Could it be a hardware issue?


----------



## spirit

What are your specs again?

I would suggest it could be a power supply issue or a motherboard problem of some description. 

The first thing I would try is updating your motherboard drivers and/or your BIOS.


----------



## The VCR King

MSI 890FXA-GD65 mobo
AMD Phenom II 6-core processor
Cougar CMX 1000-watt power supply
Win7 Home Premium SP1
1tb WD Caviar Black for O/S and user files
120GB and 250GB HDDs for additional storage
120GB OCZ Vertex3 SSD for backup


----------



## johnb35

Could be anything from the power supply, motherboard or just a short between motherboard and case.  Might want to build it outside of the case to test for a few days.


----------



## spirit

It does sound like your board is shorting on the case. Have you got all of those brass standoffs in the correct place and do you only have as many of them as you need?


----------



## The VCR King

I have no idea WTF a brass standoff is...
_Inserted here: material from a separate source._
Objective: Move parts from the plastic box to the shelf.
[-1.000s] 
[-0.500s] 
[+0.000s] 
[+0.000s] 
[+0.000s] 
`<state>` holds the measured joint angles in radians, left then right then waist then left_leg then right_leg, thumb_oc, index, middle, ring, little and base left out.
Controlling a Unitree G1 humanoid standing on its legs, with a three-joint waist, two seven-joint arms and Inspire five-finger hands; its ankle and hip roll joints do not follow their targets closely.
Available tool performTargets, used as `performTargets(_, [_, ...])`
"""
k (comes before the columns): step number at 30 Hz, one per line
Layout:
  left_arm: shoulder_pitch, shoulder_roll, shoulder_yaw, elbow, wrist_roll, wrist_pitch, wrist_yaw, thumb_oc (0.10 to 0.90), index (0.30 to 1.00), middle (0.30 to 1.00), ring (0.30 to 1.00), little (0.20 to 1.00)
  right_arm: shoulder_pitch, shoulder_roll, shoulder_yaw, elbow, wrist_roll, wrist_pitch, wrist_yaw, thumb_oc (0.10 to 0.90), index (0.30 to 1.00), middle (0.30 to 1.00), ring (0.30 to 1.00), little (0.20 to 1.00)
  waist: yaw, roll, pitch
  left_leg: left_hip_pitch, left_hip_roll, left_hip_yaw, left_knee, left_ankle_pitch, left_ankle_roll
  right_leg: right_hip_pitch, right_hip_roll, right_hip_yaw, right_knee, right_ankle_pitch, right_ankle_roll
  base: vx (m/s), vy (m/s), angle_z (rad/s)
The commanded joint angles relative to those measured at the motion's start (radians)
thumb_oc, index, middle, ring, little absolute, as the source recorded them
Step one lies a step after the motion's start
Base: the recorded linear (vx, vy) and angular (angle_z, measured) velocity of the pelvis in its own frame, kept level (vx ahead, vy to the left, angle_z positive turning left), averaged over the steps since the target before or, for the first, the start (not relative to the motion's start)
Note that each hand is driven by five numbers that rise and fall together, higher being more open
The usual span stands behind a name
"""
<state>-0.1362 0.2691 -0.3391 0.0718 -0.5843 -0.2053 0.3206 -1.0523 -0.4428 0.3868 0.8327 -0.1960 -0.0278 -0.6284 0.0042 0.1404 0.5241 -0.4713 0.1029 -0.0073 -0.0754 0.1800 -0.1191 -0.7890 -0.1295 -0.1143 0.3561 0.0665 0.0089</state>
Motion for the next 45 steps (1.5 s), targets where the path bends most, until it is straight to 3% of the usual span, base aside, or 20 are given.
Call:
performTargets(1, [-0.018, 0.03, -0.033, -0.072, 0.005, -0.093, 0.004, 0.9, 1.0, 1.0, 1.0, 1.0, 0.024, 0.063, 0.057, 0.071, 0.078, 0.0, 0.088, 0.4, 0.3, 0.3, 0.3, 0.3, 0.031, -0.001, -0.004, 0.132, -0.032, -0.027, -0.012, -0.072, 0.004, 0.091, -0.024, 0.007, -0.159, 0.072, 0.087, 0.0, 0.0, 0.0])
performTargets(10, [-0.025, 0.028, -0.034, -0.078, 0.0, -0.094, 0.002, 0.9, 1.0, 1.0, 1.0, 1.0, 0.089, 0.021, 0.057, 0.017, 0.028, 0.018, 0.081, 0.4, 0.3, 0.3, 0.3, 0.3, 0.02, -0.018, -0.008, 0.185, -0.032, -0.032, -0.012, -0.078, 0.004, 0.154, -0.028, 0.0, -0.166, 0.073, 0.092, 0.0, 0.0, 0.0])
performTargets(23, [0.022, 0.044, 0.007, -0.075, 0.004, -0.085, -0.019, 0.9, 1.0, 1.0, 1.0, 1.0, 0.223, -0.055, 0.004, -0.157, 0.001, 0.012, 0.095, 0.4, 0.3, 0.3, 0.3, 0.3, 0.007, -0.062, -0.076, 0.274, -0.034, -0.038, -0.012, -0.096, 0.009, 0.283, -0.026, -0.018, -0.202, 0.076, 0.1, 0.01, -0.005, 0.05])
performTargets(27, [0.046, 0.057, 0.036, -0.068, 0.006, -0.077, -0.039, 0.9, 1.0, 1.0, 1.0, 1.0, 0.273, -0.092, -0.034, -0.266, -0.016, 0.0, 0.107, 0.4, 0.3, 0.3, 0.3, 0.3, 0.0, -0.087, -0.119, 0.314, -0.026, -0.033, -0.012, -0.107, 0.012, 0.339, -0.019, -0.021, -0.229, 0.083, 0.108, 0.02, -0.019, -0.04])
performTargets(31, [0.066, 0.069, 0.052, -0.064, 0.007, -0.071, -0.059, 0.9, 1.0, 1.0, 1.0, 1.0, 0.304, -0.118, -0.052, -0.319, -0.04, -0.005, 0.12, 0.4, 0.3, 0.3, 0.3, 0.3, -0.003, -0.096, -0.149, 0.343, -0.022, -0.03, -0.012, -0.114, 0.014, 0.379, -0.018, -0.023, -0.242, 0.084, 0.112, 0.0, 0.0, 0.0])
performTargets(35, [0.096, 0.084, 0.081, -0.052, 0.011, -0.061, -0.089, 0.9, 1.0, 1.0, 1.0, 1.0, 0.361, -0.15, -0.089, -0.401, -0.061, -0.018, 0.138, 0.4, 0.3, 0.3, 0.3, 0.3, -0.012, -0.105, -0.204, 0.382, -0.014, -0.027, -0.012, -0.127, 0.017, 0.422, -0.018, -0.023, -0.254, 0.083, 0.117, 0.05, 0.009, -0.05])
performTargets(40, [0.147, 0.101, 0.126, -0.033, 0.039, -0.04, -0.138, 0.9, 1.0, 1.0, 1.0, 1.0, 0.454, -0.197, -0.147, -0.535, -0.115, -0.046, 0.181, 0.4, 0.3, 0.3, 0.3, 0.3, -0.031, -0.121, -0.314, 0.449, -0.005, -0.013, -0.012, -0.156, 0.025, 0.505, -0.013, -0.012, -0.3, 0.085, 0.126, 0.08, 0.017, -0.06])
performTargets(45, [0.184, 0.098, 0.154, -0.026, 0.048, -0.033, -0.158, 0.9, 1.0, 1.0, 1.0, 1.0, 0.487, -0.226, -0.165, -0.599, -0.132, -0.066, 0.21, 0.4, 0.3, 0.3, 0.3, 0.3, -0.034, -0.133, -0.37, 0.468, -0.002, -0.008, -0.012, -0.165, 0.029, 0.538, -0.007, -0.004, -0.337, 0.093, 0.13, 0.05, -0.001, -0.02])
Again, I got the PC from a friend whose son made it, and I have no idea what he did when he built it.


----------



## spirit

The Blue Beast said:


> I have no idea WTF a brass standoff is...
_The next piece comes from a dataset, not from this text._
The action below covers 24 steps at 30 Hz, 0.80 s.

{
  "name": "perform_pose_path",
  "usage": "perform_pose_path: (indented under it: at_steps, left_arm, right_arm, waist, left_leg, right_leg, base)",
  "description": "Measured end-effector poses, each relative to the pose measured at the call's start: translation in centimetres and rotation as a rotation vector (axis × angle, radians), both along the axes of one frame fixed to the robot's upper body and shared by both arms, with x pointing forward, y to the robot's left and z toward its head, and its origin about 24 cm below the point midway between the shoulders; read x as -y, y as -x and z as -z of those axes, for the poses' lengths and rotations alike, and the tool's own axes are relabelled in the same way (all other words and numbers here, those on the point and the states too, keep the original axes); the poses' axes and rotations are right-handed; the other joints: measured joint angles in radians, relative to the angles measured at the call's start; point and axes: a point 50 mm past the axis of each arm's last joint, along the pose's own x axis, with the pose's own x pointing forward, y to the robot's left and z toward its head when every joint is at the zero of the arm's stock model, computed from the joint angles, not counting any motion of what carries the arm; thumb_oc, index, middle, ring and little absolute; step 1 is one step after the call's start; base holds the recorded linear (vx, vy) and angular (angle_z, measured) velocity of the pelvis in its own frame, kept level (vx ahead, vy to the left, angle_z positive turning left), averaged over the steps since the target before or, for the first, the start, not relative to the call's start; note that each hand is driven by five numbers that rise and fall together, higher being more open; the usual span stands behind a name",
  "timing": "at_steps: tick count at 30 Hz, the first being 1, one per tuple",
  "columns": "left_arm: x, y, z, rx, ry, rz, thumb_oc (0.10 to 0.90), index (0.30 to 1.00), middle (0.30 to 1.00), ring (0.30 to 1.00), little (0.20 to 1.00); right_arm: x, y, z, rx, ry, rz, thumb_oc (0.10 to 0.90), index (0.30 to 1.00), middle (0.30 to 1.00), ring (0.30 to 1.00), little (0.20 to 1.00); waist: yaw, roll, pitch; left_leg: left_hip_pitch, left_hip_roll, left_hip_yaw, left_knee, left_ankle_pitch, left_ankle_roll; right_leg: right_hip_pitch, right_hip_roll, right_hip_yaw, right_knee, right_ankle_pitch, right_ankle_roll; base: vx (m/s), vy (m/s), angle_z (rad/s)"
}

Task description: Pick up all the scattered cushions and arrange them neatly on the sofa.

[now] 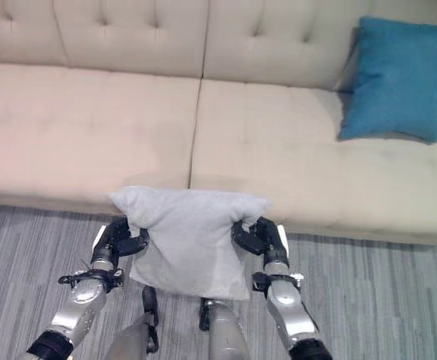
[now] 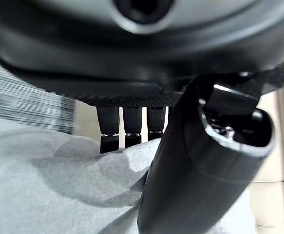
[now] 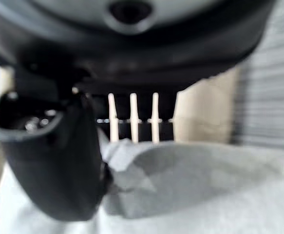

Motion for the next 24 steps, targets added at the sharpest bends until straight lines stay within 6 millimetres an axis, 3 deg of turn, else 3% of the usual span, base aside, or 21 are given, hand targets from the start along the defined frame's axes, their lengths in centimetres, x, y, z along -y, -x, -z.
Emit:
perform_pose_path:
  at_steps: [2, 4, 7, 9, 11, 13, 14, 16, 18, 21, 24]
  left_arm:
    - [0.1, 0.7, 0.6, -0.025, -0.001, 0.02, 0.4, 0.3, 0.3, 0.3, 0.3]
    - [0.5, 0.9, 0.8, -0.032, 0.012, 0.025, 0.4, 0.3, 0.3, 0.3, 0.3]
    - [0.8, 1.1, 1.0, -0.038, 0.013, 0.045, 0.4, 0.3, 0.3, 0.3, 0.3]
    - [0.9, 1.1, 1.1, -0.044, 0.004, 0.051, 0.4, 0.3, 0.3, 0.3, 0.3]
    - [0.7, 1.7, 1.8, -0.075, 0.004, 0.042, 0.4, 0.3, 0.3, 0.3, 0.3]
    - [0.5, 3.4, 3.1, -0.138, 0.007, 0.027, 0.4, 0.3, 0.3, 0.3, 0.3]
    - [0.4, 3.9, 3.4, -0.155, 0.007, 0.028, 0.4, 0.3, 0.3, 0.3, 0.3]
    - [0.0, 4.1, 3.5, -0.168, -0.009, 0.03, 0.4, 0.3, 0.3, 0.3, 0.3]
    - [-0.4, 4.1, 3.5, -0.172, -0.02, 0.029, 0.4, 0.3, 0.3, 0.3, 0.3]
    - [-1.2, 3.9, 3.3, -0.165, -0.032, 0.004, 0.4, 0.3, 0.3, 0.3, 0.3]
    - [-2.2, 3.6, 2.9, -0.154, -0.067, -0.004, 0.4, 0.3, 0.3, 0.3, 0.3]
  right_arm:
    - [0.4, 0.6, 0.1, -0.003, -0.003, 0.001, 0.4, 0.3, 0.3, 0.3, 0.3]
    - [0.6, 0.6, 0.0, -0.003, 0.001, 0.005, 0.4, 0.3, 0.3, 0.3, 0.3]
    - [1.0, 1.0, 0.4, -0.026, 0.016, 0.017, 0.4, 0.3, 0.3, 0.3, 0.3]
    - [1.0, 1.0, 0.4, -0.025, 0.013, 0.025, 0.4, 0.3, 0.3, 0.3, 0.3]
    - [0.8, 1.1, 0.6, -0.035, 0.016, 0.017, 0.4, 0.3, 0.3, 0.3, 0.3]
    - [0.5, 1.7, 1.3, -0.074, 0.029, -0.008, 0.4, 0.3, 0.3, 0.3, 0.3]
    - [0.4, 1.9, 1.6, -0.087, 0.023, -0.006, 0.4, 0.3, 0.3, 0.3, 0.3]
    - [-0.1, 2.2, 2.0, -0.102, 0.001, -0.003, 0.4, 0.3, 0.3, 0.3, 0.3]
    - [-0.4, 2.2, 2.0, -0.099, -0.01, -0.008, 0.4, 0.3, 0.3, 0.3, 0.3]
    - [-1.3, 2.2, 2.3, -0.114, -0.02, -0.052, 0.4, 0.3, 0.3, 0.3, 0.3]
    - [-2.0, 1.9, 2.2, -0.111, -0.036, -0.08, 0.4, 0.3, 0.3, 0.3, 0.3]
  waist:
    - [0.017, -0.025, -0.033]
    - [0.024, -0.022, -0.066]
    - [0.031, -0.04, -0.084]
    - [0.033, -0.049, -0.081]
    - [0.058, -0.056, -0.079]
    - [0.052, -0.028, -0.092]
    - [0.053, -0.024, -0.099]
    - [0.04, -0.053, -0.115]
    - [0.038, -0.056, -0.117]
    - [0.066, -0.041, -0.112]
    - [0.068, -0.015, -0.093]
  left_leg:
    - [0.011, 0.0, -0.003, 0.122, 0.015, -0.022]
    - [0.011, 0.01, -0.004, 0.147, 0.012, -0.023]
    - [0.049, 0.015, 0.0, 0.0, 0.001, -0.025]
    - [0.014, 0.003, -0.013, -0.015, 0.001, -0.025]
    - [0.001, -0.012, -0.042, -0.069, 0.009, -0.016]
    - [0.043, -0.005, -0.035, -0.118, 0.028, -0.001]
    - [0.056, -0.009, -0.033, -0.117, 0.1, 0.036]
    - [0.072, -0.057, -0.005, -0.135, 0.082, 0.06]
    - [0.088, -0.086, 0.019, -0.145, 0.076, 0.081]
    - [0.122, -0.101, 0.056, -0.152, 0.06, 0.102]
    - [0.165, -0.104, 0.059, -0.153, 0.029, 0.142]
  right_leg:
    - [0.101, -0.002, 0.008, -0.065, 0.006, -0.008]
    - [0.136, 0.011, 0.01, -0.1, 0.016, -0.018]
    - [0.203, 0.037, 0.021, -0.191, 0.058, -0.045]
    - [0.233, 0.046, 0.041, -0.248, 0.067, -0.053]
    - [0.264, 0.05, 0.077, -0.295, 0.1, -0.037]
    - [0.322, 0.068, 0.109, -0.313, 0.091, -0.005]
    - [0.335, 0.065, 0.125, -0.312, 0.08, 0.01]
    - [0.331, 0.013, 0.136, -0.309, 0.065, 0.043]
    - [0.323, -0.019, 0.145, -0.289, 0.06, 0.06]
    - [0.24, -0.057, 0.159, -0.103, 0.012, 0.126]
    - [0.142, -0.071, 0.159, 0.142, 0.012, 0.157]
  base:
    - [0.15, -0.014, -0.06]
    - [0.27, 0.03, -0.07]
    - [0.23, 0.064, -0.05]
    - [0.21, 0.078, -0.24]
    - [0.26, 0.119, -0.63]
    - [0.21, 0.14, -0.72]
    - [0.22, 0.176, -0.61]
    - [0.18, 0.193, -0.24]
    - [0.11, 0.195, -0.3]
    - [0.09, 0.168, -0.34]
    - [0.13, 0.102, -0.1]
They're these little things that raise the board from the case so that it doesn't short on it:






If you don't use them or you have too many or too few then the board can short on the case and you get problems like the ones you're having.


----------



## The VCR King

There are plenty of these on my board.


----------



## spirit

The Blue Beast said:


> There are plenty of these on my board.



OK that's good... but are they in the right places? You only need them where the board screws into them. If you have them where they're not needed and the board touches them it can cause problems.


----------



## The VCR King

I checked and they are in their proper spots.


----------



## spirit

OK so it might not be that then.

The next thing to try would be to remove the board from the case altogether and run it on cardboard or wood or a while and see if it still plays up if you feel confident enough to do that. It could be the I/O shield that is causing the problems and shorting if it's not fitted correctly. 
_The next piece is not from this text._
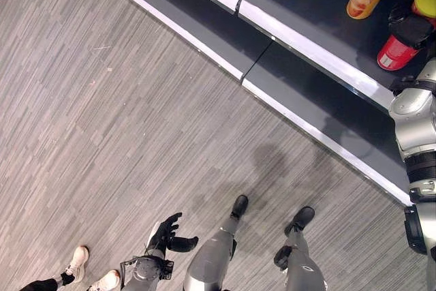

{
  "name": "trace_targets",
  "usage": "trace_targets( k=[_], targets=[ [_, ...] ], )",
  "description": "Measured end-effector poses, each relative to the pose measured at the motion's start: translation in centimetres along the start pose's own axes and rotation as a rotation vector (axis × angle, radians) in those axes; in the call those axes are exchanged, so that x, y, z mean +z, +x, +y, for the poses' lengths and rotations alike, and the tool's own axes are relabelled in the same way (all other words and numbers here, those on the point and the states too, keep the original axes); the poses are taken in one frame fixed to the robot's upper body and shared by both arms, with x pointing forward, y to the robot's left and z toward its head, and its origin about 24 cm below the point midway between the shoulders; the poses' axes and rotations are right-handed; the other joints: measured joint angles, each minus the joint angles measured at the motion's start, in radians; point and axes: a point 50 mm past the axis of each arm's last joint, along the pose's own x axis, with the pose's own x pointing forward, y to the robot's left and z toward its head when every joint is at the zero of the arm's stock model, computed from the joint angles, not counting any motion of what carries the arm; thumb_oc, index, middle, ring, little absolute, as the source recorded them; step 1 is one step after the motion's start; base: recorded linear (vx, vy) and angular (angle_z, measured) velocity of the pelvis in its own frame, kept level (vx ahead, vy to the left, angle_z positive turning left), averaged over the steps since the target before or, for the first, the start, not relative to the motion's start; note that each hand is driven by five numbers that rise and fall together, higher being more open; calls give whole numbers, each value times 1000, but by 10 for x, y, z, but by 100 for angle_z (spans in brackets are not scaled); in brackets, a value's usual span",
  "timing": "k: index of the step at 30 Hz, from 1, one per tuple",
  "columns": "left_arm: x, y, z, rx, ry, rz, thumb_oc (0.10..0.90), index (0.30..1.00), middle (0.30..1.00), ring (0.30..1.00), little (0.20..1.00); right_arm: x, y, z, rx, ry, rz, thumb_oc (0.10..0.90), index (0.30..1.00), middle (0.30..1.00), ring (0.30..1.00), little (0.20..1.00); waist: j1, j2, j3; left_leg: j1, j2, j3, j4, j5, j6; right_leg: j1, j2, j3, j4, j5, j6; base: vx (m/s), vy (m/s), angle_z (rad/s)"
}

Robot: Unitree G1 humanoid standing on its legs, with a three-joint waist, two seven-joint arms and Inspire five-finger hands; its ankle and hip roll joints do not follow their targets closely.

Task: Put the goods on the table back onto the shelves and tidy them up.

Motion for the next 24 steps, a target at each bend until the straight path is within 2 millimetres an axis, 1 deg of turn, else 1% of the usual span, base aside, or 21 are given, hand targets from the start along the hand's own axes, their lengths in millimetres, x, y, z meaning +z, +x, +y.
trace_targets(
  k=[2, 3, 4, 9, 16, 24],
  targets=[
    [2, 1, 0, 1, 1, -7, 800, 900, 900, 900, 900, -8, 2, -2, -22, -2, 45, 400, 300, 300, 300, 300, -1, 2, -1, -7, -1, 0, 2, 0, 0, -6, 0, 0, 0, 0, 0, 0, 0, 0],
    [3, 2, 0, 4, 2, -10, 800, 900, 900, 900, 900, -12, 8, -11, -58, -15, 49, 400, 300, 300, 300, 300, -2, 4, -2, -19, -2, 0, 4, 0, 0, -16, -2, 1, 0, 0, 0, 0, 0, 0],
    [4, 2, 0, 3, 3, -10, 800, 900, 900, 900, 900, -13, 9, -12, -62, -17, 55, 400, 300, 300, 300, 300, -2, 4, -2, -19, -3, 1, 5, 0, 0, -16, -2, 2, 0, 0, 0, 0, 0, 0],
    [6, 3, -4, -8, 14, -18, 800, 900, 900, 900, 900, -16, 10, -12, -68, 8, 96, 400, 300, 300, 300, 300, -3, 6, -4, -22, -13, 5, 21, 0, 0, -11, -9, 5, 0, 0, 0, 0, 0, 0],
    [9, 3, -5, -6, 16, -28, 800, 900, 900, 900, 900, -21, 19, -13, -85, 36, 182, 400, 300, 300, 300, 300, -1, 8, -5, -22, -13, 3, 21, 0, 0, -11, -10, 3, 0, 3, 2, 0, 0, 0],
    [7, 3, -4, -2, 11, -22, 800, 900, 900, 900, 900, -20, 19, -12, -77, 60, 200, 400, 300, 300, 300, 300, -2, 10, -7, -22, -13, 3, 21, 0, 0, -10, -10, 3, 0, 3, 3, 0, 0, 0]
  ],
)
You can also try updating your drivers and your BIOS. If you update your BIOS it will reset it anyway, but if *anything* is overclocked remove *all* overclocks and see if you still have problems.  

If you're still unlucky then it could be a power supply issue. How old is this PC? 

The best way to test if the PSU is at fault would be to get/buy/borrow another PSU to use and see if the problem persists but I know it's not particularly ideal.

I'm even going to suggest checking your RAM with Memtest86 - that could be the problem: http://www.memtest86.com/ burn ISO to CD, boot off it, let it run for 5-6 hours. Swap sticks and bays after each test. Once you've run Memtest with some different combinations try using the system with 1 stick of RAM for a while, then put the stick(s) you removed back in for a bit. Try different combinations. See how it goes.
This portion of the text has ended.